DIRECTIONS ▸ What lines in this listing contain the string "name"? Report each one by copying it.

Top of MATERIAL PROVIDED

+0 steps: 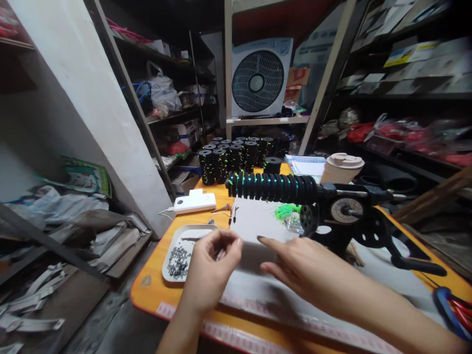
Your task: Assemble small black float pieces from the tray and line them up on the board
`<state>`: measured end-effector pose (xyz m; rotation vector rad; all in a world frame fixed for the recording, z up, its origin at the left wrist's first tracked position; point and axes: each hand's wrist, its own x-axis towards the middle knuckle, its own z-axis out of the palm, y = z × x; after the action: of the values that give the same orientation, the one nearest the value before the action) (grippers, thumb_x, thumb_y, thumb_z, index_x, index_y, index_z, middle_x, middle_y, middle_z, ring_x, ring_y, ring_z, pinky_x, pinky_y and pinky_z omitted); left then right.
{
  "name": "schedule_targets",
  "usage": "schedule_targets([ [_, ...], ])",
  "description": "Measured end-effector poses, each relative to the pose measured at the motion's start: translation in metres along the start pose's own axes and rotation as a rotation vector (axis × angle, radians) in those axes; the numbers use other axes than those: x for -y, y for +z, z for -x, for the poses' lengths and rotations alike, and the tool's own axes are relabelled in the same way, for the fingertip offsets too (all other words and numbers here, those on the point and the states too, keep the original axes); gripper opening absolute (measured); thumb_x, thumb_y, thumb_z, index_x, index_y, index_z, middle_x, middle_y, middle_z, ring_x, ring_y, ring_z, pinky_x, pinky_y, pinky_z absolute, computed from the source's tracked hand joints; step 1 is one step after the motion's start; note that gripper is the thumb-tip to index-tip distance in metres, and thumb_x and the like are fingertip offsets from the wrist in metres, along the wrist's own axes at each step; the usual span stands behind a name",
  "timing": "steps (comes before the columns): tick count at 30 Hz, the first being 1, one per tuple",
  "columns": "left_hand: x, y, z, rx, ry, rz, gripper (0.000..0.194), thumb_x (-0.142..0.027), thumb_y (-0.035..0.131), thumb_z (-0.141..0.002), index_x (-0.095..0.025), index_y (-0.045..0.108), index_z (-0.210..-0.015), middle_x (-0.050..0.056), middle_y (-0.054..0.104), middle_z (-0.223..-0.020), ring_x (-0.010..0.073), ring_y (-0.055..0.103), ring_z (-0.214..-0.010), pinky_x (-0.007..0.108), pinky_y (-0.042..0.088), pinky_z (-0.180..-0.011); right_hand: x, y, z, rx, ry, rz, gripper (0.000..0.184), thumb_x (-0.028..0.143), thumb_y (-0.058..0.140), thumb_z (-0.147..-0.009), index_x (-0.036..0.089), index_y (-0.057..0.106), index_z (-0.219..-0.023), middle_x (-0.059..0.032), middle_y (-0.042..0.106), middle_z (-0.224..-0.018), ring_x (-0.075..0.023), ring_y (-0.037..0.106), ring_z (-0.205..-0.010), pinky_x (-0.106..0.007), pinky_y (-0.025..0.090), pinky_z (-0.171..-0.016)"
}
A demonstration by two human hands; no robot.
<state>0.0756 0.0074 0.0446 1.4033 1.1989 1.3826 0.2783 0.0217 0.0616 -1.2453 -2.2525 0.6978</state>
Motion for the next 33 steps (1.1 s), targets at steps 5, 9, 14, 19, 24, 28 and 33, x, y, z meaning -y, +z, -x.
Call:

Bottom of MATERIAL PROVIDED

ANSWER TO THIS PROBLEM ▸
  "name": "schedule_targets",
  "description": "Measured end-effector poses, each relative to the pose measured at the motion's start: translation in metres along the start pose's own axes and rotation as a rotation vector (axis × angle, radians) in those axes; the numbers use other axes than those: x for -y, y for +z, z for -x, for the poses' lengths and rotations alike, and the tool's own axes are relabelled in the same way, for the fingertip offsets too (all other words and numbers here, those on the point and the states too, keep the original axes); gripper opening absolute (measured); thumb_x, thumb_y, thumb_z, index_x, index_y, index_z, middle_x, middle_y, middle_z, ring_x, ring_y, ring_z, pinky_x, pinky_y, pinky_z absolute, computed from the source's tracked hand joints; step 1 is one step after the motion's start; note that gripper is the thumb-tip to index-tip distance in metres, and thumb_x and the like are fingertip offsets from the wrist in metres, along the wrist's own axes at each step; the usual span stands behind a name",

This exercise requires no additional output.